What you need to do – Whenever a line in the material below includes "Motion", copy that line.

Materials provided –
........
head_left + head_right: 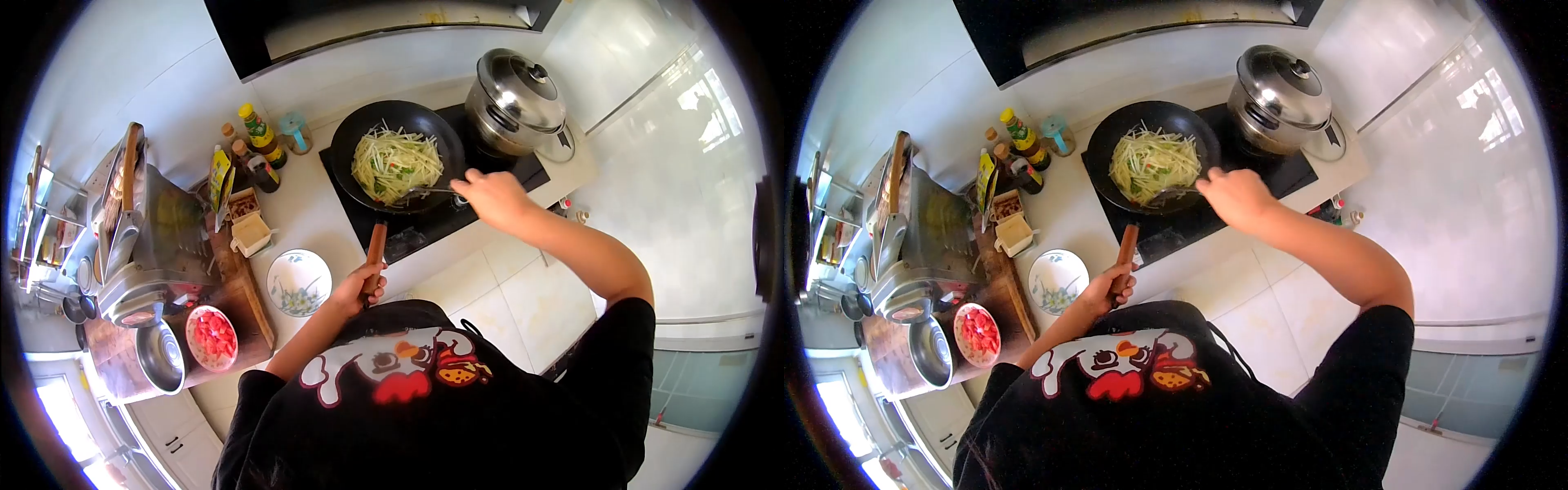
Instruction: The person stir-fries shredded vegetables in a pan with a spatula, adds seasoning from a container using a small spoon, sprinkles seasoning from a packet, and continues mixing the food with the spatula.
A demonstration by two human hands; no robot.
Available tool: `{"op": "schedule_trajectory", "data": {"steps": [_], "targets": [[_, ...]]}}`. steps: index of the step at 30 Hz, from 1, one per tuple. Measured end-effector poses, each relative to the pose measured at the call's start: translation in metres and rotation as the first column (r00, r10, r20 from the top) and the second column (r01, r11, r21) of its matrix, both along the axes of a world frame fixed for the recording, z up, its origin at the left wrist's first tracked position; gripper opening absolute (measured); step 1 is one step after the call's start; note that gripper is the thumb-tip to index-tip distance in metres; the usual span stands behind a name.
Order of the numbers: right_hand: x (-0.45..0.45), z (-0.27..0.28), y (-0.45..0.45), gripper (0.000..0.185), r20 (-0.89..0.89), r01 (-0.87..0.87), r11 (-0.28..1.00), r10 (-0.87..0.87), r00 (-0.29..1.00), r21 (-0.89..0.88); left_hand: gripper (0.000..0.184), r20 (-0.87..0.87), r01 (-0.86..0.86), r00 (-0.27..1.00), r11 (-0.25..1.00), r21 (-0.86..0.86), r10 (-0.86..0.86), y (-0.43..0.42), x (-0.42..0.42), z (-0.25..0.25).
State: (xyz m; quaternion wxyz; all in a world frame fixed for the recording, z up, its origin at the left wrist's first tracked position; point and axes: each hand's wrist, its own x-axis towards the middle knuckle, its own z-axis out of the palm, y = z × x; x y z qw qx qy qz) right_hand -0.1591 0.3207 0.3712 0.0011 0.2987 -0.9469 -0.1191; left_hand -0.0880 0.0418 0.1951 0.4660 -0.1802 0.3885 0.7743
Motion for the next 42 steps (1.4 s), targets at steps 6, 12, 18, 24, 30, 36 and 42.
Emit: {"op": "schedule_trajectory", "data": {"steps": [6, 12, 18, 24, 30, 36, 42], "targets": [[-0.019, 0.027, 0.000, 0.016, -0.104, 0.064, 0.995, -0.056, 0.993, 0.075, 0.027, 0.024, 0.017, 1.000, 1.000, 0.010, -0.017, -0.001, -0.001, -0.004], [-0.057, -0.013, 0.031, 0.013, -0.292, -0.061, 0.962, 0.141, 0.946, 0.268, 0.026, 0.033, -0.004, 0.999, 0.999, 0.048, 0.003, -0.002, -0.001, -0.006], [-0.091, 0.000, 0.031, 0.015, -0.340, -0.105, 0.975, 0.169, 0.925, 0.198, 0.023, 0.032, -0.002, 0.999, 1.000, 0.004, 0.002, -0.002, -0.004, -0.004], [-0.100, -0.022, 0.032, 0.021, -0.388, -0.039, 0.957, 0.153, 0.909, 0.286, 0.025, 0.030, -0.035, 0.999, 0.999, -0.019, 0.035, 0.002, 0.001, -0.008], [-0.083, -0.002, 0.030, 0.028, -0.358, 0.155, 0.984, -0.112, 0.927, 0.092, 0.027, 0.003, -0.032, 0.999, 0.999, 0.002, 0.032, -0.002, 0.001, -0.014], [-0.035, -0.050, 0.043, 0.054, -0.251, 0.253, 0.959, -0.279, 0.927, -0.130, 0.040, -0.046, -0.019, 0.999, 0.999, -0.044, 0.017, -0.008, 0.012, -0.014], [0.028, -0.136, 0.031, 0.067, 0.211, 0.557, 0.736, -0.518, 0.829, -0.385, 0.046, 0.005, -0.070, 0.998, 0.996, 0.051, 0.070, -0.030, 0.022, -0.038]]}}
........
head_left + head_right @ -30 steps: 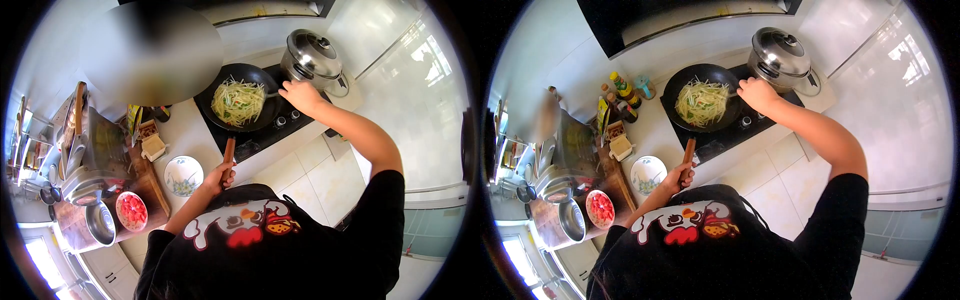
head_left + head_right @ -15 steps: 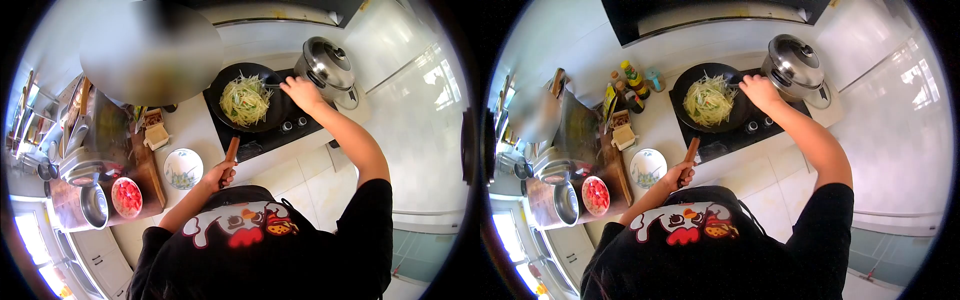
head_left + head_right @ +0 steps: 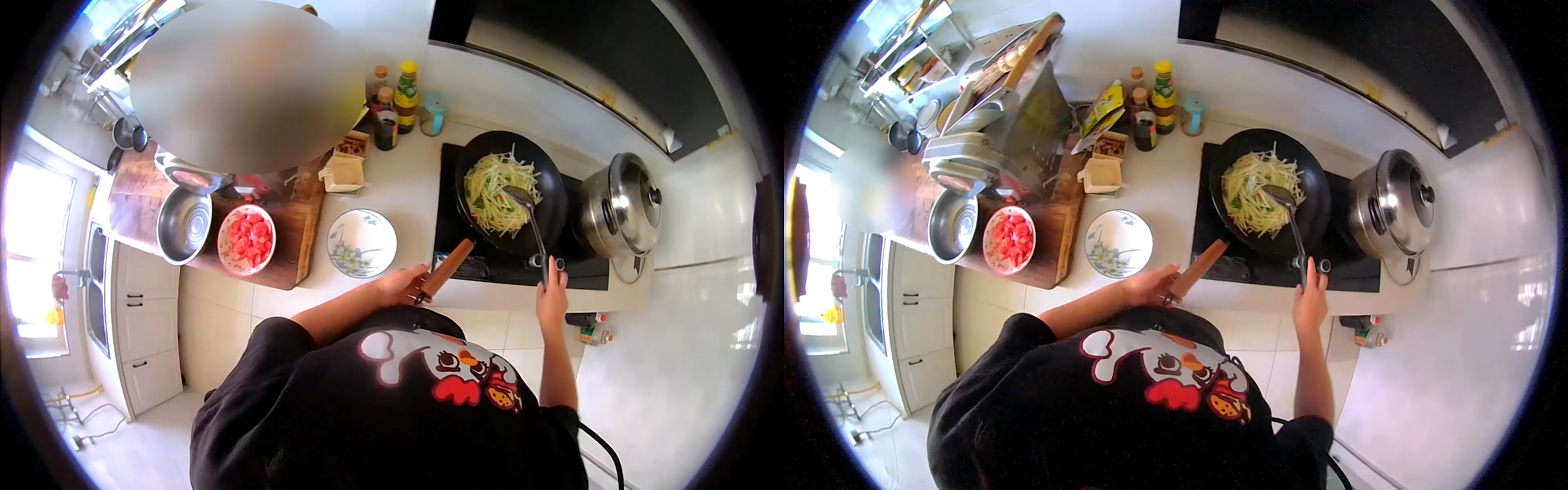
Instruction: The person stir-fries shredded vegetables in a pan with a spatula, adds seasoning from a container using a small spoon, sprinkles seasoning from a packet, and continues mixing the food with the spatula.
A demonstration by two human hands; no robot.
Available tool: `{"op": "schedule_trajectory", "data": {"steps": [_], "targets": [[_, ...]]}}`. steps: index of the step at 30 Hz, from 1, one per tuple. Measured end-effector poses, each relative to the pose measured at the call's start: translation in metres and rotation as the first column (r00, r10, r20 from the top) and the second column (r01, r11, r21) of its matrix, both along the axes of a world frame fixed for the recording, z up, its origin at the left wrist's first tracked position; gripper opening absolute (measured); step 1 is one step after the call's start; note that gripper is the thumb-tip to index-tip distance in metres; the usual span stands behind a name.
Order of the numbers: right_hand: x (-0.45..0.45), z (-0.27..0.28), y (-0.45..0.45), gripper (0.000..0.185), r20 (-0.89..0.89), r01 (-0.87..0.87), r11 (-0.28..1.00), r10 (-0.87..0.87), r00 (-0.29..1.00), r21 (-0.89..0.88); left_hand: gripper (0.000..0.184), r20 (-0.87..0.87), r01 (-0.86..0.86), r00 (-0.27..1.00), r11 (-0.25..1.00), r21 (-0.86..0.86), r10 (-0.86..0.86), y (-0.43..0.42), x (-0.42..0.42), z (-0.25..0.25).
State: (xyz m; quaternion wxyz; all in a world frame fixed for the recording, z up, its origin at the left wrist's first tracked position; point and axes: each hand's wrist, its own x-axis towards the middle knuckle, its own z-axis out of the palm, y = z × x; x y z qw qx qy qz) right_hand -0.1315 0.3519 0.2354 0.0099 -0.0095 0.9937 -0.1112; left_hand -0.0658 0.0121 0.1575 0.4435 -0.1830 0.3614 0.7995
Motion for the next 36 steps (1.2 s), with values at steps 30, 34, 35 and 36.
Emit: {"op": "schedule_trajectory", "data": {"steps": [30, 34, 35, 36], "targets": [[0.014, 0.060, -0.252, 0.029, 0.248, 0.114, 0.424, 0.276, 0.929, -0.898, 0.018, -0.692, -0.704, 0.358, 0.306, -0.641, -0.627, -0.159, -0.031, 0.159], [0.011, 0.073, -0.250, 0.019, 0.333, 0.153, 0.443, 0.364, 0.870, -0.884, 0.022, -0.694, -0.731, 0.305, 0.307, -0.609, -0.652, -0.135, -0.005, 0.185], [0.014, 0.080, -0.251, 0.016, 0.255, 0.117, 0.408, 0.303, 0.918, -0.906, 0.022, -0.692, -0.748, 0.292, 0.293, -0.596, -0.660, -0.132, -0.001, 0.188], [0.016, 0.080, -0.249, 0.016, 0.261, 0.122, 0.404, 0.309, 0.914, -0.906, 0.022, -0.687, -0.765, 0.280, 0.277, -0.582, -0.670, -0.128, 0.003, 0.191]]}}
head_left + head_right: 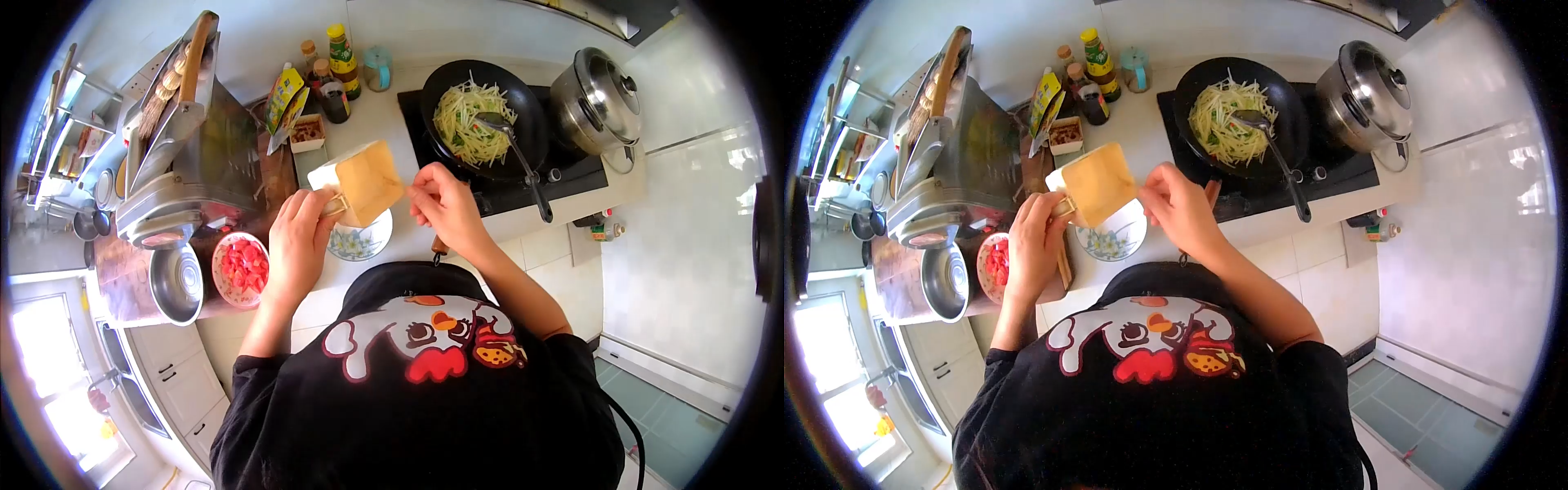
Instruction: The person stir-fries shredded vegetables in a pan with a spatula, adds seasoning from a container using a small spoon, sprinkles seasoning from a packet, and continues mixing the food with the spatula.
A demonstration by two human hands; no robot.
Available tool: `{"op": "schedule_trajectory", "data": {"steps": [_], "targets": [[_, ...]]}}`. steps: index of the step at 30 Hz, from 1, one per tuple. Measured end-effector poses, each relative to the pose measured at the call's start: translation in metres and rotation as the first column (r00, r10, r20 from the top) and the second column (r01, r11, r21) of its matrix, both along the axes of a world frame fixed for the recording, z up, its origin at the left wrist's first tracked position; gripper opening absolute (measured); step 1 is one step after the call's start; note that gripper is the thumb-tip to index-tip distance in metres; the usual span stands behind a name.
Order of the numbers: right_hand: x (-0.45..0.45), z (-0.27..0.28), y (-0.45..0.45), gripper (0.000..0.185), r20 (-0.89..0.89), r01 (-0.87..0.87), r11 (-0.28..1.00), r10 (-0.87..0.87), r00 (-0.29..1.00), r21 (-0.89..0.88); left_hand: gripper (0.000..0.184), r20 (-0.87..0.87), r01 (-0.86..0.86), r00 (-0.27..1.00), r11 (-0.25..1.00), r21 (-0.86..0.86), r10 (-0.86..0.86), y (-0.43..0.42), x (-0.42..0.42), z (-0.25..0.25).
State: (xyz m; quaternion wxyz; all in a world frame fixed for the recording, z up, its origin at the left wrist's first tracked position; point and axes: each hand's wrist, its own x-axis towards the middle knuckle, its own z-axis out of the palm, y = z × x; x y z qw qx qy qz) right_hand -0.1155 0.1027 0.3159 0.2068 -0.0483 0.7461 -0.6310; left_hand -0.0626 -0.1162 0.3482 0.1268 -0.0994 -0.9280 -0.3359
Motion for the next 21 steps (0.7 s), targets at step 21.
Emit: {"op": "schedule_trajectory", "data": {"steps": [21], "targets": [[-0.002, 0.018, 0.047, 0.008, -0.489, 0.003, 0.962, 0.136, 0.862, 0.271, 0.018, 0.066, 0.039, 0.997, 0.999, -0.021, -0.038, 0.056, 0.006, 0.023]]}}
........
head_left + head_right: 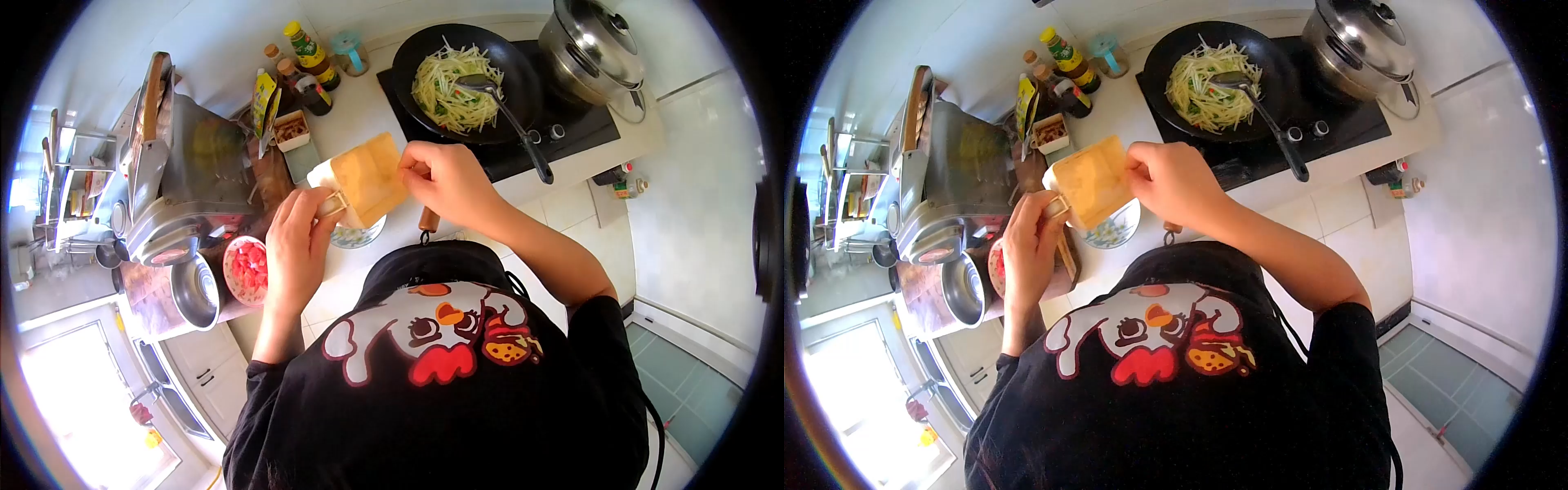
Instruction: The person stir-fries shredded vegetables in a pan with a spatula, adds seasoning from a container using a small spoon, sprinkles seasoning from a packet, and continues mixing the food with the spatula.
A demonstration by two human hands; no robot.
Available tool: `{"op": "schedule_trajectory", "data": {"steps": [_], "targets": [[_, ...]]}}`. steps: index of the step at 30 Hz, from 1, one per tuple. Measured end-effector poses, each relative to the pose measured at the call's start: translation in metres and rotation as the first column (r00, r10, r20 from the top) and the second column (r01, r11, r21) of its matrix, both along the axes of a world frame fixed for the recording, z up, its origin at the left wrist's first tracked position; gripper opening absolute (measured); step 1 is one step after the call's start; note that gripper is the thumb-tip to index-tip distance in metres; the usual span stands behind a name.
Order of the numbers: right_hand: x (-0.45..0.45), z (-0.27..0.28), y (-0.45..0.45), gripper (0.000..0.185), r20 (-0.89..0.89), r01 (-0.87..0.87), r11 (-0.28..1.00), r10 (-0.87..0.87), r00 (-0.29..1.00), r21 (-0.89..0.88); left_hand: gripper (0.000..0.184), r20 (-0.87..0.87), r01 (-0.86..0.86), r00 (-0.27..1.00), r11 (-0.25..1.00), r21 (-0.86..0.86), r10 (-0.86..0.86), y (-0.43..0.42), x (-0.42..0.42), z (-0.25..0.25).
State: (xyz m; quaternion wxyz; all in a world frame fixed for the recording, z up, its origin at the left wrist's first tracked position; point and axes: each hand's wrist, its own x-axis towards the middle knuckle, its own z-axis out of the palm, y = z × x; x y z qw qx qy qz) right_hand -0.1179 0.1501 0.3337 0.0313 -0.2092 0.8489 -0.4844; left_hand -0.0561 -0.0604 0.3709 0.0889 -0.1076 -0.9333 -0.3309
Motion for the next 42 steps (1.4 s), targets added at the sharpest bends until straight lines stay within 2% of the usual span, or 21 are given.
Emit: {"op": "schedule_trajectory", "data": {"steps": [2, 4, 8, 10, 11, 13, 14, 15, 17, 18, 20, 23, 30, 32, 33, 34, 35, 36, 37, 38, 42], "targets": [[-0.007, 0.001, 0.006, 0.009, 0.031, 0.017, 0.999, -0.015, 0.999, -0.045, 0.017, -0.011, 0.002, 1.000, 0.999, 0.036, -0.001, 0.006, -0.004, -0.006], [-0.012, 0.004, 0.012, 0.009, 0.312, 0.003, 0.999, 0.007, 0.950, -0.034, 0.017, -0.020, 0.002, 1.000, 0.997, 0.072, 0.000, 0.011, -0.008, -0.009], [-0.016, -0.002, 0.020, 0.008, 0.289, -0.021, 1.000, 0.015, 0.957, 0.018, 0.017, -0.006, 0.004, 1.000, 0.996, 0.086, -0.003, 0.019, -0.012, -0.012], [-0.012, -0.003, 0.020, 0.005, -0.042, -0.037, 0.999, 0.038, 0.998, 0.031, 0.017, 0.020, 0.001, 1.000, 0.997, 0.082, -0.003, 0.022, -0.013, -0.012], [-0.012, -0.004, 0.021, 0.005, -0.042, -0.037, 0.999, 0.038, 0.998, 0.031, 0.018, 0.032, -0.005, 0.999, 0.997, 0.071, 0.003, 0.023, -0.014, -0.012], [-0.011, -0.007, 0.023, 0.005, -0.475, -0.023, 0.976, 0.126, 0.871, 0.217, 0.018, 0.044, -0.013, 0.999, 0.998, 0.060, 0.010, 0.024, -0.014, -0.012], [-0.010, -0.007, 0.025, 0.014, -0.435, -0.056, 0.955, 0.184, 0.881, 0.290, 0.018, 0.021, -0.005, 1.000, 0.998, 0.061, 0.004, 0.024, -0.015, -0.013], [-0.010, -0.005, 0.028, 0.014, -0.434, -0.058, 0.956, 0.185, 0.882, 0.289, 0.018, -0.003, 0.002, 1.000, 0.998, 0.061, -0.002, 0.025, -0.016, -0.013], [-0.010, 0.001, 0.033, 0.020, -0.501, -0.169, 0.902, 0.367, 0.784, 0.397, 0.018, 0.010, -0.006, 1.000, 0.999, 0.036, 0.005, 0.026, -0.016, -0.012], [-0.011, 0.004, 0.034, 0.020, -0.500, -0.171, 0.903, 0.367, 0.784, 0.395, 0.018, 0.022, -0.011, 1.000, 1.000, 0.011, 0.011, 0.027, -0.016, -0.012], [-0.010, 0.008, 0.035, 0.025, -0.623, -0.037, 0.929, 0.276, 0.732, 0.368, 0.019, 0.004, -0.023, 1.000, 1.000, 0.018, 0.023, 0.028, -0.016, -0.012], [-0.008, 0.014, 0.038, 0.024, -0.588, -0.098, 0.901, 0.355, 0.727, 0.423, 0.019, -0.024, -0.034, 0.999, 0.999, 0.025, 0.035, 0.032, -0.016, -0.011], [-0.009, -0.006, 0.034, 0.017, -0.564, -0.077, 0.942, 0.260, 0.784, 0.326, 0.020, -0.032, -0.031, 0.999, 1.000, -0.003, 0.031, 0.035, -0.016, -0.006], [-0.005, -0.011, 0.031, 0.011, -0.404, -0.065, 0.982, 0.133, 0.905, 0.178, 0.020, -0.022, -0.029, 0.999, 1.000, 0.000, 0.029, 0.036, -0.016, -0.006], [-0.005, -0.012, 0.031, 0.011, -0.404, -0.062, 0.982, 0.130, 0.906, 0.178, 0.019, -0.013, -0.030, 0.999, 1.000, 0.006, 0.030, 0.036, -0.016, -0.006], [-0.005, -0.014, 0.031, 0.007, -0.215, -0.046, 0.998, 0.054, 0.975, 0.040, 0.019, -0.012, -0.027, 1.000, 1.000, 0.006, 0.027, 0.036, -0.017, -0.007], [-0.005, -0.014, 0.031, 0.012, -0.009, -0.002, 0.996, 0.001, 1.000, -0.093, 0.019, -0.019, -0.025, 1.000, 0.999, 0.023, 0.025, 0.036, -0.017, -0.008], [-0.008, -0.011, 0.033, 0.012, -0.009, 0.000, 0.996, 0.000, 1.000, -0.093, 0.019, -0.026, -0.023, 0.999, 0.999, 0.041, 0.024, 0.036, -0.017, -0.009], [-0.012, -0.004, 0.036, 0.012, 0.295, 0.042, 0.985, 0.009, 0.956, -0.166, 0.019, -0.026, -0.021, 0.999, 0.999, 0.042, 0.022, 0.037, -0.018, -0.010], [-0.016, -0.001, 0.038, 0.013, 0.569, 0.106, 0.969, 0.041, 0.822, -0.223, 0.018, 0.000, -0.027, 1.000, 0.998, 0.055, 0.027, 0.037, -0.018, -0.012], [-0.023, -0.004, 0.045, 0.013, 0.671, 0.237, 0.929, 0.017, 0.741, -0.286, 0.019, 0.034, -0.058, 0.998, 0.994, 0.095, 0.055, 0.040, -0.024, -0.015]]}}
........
Solution to this problem –
Motion for the next 42 steps (1.4 s), targets at steps 6, 12, 18, 24, 30, 36 and 42.
Motion for the next 36 steps (1.2 s), with values at steps 30, 34, 35 and 36.
Motion for the next 21 steps (0.7 s), targets at step 21.
Motion for the next 42 steps (1.4 s), targets added at the sharpest bends until straight lines stay within 2% of the usual span, or 21 are given.

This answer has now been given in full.